Starting a podcast from scratch

In the News Young Professionals

For the last five weeks Noah Manderfeld, Reece Van Haaften, and Matt Infield—the ‘sports guys’ at WSAW-TV have collaborated to do a weekly podcast.

There is a lot of freedom with podcasts. They’re basically like an audio blog, right? But if you work in TV, the path to starting a podcast may seem a little foreign.

Manderfeld said he had been doing podcasts before coming to WSAW and when the topic came up during the hiring process he knew it was something he wanted to continue.

“We first had to find a host. Through previous experience, I had always used Anchor as my host. It’s free, it will connect you to different platforms, and best of all it had no audio limit. The majority of other sites have a free option, but they limit the amount of audio posted. However, when it came to a more professional podcast with an actual budget, there were far more upsides with a paid option,” Noah said.

After chats with the news director on content and workflow, the idea was given the green light.

“Podbean is the one we settled with, which is a $9 investment per month. It provides more detailed statistics, allows for easier customization, and adds unlimited audio on top of that. If you end up selling advertising, upgrade to the $30 plan,” he said.

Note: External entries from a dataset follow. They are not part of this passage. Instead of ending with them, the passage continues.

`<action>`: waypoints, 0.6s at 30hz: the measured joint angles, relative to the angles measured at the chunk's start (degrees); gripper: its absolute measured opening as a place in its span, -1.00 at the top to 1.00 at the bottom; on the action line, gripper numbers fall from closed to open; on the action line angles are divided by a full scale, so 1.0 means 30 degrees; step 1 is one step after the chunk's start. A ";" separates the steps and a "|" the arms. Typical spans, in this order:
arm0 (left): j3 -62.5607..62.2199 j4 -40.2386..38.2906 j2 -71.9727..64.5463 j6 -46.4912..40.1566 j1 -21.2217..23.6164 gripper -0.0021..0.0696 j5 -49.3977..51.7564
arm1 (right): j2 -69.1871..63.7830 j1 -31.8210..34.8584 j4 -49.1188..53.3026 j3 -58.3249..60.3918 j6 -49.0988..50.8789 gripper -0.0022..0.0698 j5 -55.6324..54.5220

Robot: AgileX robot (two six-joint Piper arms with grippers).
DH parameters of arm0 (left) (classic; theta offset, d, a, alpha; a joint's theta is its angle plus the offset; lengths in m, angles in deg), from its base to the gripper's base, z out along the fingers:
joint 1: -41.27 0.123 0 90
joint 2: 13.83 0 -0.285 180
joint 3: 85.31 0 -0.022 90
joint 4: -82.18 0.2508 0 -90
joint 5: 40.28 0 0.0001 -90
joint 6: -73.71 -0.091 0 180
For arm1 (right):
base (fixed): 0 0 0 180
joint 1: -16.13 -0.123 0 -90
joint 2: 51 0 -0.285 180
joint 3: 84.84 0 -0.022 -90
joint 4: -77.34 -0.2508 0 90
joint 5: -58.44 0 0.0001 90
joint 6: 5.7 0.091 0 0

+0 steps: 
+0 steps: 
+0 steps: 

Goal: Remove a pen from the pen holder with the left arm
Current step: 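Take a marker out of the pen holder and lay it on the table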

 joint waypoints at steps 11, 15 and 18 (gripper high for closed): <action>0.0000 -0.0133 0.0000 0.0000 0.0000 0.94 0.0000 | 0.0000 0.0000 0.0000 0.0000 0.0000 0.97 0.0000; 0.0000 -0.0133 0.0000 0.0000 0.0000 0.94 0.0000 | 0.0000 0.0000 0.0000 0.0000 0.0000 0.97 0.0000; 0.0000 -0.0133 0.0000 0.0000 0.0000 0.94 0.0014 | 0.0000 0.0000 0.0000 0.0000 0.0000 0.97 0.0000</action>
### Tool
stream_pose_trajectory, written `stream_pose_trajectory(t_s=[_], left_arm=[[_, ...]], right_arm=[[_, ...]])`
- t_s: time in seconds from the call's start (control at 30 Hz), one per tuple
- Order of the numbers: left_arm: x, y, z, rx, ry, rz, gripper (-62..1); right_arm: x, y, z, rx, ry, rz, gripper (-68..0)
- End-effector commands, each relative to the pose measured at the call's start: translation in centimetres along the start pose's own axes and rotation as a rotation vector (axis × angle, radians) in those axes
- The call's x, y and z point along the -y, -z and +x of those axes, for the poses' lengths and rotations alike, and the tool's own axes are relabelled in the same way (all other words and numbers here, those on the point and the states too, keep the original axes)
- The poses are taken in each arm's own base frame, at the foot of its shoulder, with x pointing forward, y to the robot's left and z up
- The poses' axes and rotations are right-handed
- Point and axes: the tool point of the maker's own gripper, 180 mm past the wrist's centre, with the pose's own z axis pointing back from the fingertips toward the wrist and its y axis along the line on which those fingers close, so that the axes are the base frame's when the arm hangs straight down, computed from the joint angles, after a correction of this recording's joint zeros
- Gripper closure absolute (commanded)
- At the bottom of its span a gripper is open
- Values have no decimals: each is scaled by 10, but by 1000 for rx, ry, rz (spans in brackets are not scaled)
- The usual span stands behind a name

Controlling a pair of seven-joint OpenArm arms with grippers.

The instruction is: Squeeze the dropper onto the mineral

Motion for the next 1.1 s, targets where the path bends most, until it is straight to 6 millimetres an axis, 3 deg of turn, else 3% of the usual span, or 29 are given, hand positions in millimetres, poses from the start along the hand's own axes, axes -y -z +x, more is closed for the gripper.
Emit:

He said it’s a good idea to sign up weeks before your first official episode so you can create a trailer.

“This is because when Podbean or any other hosting site distributes your podcast to Apple, Spotify, and Google for approval, many require a piece of audio before they give the thumbs up. However, you would like to have your podcast on those sites by the time the first “real” episode goes up. This approval can take up to a week, so give it ample time to approve before going full steam with production by making a simple, short intro to your podcast.”

So in the days of social distancing what does production of a podcast look like?

“Currently, we record using Zoom. With the pandemic, it makes things much easier. When it comes to our own audio, I honestly plug in my typical XLR stick microphone into my camera and record. It’s the easiest, most accessible form of audio at home for many of us in this profession. As long as you are in a room that doesn’t echo or have a strong room tone (like a fridge or furnace), the audio will turn out just fine,” he said.

“When it comes to editing, I like to download the Zoom with separate audio tracks. It’s a simple setting in Zoom that goes a long way. You can modify specific audio tracks to balance audio and fix potential disruptions, should they happen. I try to line up my external audio with the Zoom audio by matching the wavelengths on the timeline. This is typically done in our video editing software, Edius, because it allows for easy, layered audio editing. I have used Audacity (a free audio editing software) plenty of times and have never been able to efficiently edit with it. As long as the final product is in an MP3 format, most hosting platforms will not have an issue with it. Find some licensed music that fits the theme of the podcast and weave it into your podcast.”

Noah said if you’re just starting it’s a good idea to listen to other podcasts for format ideas.